Mais au-delà de la technologie, Frontier incarne l’esprit même du Kerbal : faire l’impossible, juste pour voir si ça explose. L’équipe de communication du KSC a d’ailleurs déjà préparé le slogan officiel du projet : “Frontier : plus froid que vos ex, plus loin que vos rêves.”

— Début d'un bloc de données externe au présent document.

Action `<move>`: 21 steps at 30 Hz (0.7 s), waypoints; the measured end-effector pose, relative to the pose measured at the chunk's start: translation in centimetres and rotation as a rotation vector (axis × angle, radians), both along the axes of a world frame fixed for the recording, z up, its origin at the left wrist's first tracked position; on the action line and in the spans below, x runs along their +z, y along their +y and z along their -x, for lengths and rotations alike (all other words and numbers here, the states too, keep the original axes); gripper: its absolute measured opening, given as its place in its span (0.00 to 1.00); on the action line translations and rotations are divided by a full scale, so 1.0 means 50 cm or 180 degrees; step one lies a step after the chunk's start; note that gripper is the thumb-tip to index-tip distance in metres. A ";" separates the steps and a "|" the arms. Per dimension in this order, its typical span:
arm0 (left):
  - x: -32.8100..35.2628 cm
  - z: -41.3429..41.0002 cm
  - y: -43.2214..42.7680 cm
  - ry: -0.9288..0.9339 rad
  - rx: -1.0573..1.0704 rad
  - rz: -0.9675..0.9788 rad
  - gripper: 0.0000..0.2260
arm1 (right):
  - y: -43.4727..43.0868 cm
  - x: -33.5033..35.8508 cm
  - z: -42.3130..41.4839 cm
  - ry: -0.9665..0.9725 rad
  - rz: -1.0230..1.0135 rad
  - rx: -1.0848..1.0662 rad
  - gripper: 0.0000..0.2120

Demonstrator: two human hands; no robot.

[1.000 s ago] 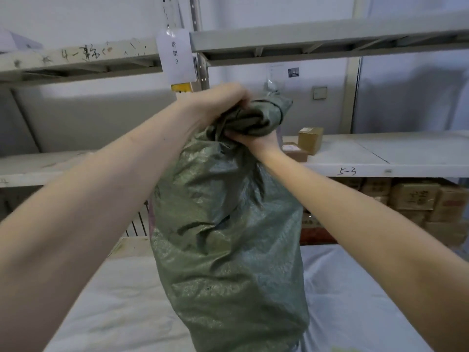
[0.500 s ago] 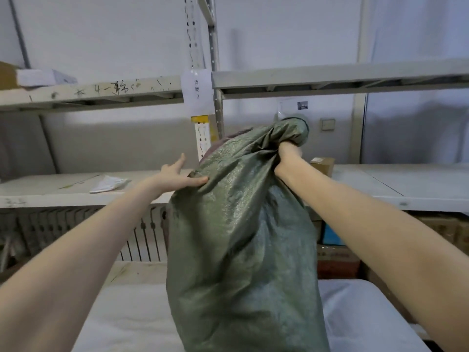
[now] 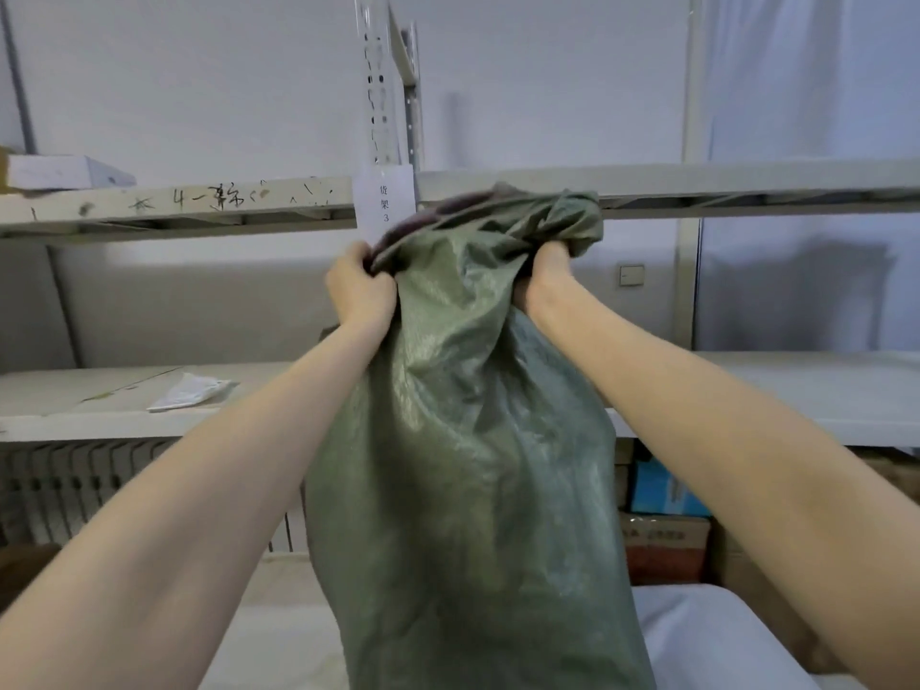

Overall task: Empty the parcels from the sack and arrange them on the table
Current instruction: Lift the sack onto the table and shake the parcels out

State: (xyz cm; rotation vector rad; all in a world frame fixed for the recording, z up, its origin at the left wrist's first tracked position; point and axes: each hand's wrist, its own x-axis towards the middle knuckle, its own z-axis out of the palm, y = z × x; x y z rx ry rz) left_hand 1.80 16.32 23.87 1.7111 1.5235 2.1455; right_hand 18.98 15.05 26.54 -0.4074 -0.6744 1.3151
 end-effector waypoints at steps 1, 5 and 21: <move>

Les défis seront énormes : la logistique, les coûts, la durée du voyage, les risques liés au rayonnement cosmique et à la dépression du moral. Pourtant, malgré tout cela, chaque jour au KSC, quelqu’un ajoute une brique au rêve. Les maquettes s’empilent, les schémas se multiplient, et le simulateur de trajectoire tourne sans répit. Parfois, quand la nuit tombe sur le centre spatial et que les projecteurs éclairent les fusées à moitié assemblées, on entend encore Gene murmurer : “Eeloo… ce sera notre empreinte sur le froid éternel.” Et quelque part, très loin dans le noir, Eeloo tourne lentement, indifférente, attendant ses visiteurs verts avec la patience glacée d’un monde sans bruit. Un jour, ils viendront. Ils amèneront leurs fusées, leurs rires, leurs erreurs spectaculaires. Et quand le premier Kerbal posera le pied sur cette surface blanche et dira “Brrr… c’est frisquet !”, l’univers entier saura que Frontier vient de commencer.
Car au fond, ce programme n’est pas qu’une histoire de science, ni même d’exploration. C’est une histoire d’acharnement, d’optimisme givré et de passion pour l’inconnu. Frontier, c’est le rêve gelé des Kerbals — un rêve qu’ils poursuivront, même si leurs chaussettes gèlent avant leur carburant.